John-ball-rebel-1John Ball was an English priest and one of the leaders of the Peasants Revolt of 1381. The revolt started in Essex at Brentwood.  It was only when the revolt spread to Kent that John Ball became involved but he quickly, according to folk-lore and the chroniclers of the period, became one of the revolt’s leaders.  He was certainly one of the most eloquent representatives of the Peasants Revolt.

Ball probably began his career in St Mary’s Abbey, York where he was ordained as a priest.  He next appears in Colchester in 1366 when he was arrested for heretical preaching and forbidden from preaching.  John Ball was not deterred. He attacked the wealth of the church and preached for equality between social classes. In 1376, he was arrested by the new archbishop of Canterbury, Simon of Sudbury because he preached that people need not pay their tithes to unworthy priests.  Even more inflammatory he said that all property should be shared in common among all people.

He was in prison at the outbreak of the Peasants’ Revolt in June of 1381. He wrote many letters from prison to his supporters continuing to urge them to break free from social injustice.

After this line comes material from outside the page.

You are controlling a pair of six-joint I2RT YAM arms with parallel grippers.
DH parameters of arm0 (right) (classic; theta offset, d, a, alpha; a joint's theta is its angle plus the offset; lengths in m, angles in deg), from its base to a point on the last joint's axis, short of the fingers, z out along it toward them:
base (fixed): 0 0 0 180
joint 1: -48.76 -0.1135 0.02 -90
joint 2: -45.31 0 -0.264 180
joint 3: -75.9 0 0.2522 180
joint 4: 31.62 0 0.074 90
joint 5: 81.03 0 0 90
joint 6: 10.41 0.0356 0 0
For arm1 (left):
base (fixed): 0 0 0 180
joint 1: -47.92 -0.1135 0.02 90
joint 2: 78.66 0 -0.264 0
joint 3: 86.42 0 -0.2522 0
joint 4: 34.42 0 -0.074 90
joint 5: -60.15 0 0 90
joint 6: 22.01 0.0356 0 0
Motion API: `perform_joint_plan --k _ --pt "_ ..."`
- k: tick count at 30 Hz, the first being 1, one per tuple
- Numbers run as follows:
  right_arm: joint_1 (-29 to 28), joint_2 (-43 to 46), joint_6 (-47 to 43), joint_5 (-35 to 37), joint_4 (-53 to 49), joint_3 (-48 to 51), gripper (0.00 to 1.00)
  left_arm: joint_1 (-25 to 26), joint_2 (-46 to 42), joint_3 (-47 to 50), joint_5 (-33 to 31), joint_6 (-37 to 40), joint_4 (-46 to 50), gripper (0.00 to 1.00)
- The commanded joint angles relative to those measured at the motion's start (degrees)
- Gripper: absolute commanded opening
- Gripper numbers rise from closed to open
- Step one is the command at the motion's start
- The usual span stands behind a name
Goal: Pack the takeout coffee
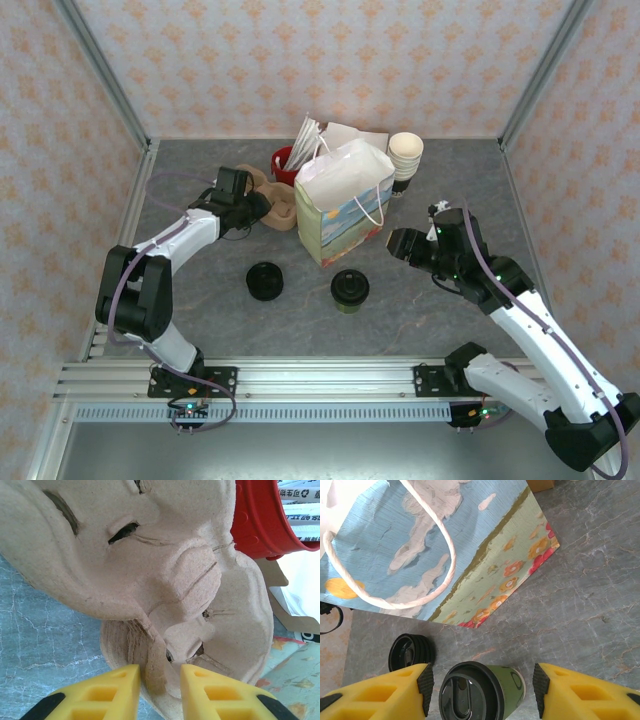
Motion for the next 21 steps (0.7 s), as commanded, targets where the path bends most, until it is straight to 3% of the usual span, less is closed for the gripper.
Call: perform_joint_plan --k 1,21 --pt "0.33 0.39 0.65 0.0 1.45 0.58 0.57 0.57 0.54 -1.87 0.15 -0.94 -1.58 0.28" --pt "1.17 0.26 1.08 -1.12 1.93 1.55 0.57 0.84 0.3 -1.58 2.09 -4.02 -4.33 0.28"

When the revolt reached Maidstone one of the first things that Wat Tyler did was to free Ball.

Ball gave a sermon at Blackheath saying “When Adam delved and Eve span, who was then the gentleman?”  The peasants were so inflamed by his words that they demanded the heads of King Richard II’s bad advisors— Richard returned to the Tower with the men who the commons wanted to kill and the next day the commons rampaged through London.

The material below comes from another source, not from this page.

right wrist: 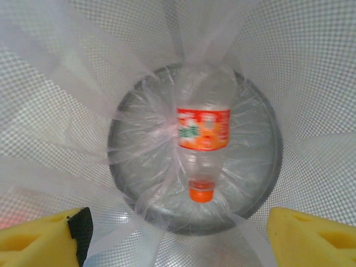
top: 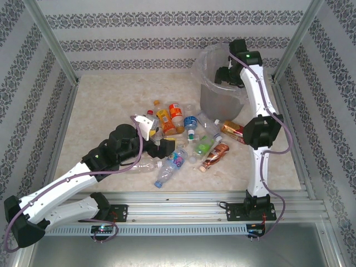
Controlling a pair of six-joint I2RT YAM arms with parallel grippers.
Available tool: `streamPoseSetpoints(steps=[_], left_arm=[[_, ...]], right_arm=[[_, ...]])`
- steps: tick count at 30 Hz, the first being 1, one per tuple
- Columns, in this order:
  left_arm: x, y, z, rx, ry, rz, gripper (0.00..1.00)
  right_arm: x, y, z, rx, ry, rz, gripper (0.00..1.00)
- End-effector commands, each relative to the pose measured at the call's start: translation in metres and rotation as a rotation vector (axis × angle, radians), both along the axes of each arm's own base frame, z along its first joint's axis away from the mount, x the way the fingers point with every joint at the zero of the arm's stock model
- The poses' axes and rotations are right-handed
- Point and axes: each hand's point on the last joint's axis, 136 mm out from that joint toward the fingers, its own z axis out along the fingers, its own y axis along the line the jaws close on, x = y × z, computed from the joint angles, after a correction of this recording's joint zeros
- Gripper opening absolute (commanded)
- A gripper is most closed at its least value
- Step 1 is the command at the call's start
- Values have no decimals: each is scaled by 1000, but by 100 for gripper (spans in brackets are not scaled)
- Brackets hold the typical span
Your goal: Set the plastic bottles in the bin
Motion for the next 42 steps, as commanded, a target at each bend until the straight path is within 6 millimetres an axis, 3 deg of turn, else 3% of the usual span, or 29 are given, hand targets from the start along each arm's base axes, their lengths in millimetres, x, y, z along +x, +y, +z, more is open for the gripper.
streamPoseSetpoints(steps=[1, 7, 12, 16, 19, 20, 25, 30, 36, 42], left_arm=[[1, 20, 8, 22, 35, 113, 100], [3, 43, 5, 78, 64, 217, 100], [0, 56, -6, 156, 103, 251, 100], [-1, 63, -19, 235, 142, 265, 100], [2, 71, -30, 301, 189, 301, 100], [3, 71, -35, 310, 212, 301, 100], [9, 77, -63, 325, 355, 312, 100], [8, 86, -81, 379, 422, 326, 100], [15, 108, -100, 375, 560, 393, 100], [32, 133, -110, 361, 643, 455, 100]], right_arm=[[-12, 2, 62, 39, -135, 15, 83], [-33, 5, 111, 50, -260, 44, 83], [-68, 11, 147, 44, -352, 73, 87], [-105, 16, 164, 62, -413, 101, 89], [-135, 20, 163, 97, -452, 109, 93], [-146, 23, 154, 114, -448, 117, 98], [-202, 38, 125, 210, -433, 165, 98], [-245, 50, 99, 313, -452, 207, 98], [-275, 46, 70, 391, -421, 160, 98], [-286, 55, 48, 509, -400, 173, 98]])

Ball survived the death of Wat Tyler, there is no further reference to him after the famous sermon speech at Blackheath “When Adam delved and Eve span – who then was then the gentleman?” He escaped London and went into hiding.  He got as far as Coventry where he was discovered, captured and dragged back to face the king.

He was hanged, drawn and quartered on July 15 1381 at St Albans after judgment by Richard II.  His head ended up on a spike on London Bridge.  In the city itself people began to rebuild their homes and their lives where they could.  Many Flemings and Lombards had been killed during the unrest and now the King and his council ordered Englishmen to leave London if there had not lived there for a year and a day.

It was said by chroniclers of the period that Ball was a supporter of Wycliff and the Lollards but it is thought that this was an attempt by the authorities to implicate them in the events of the revolt.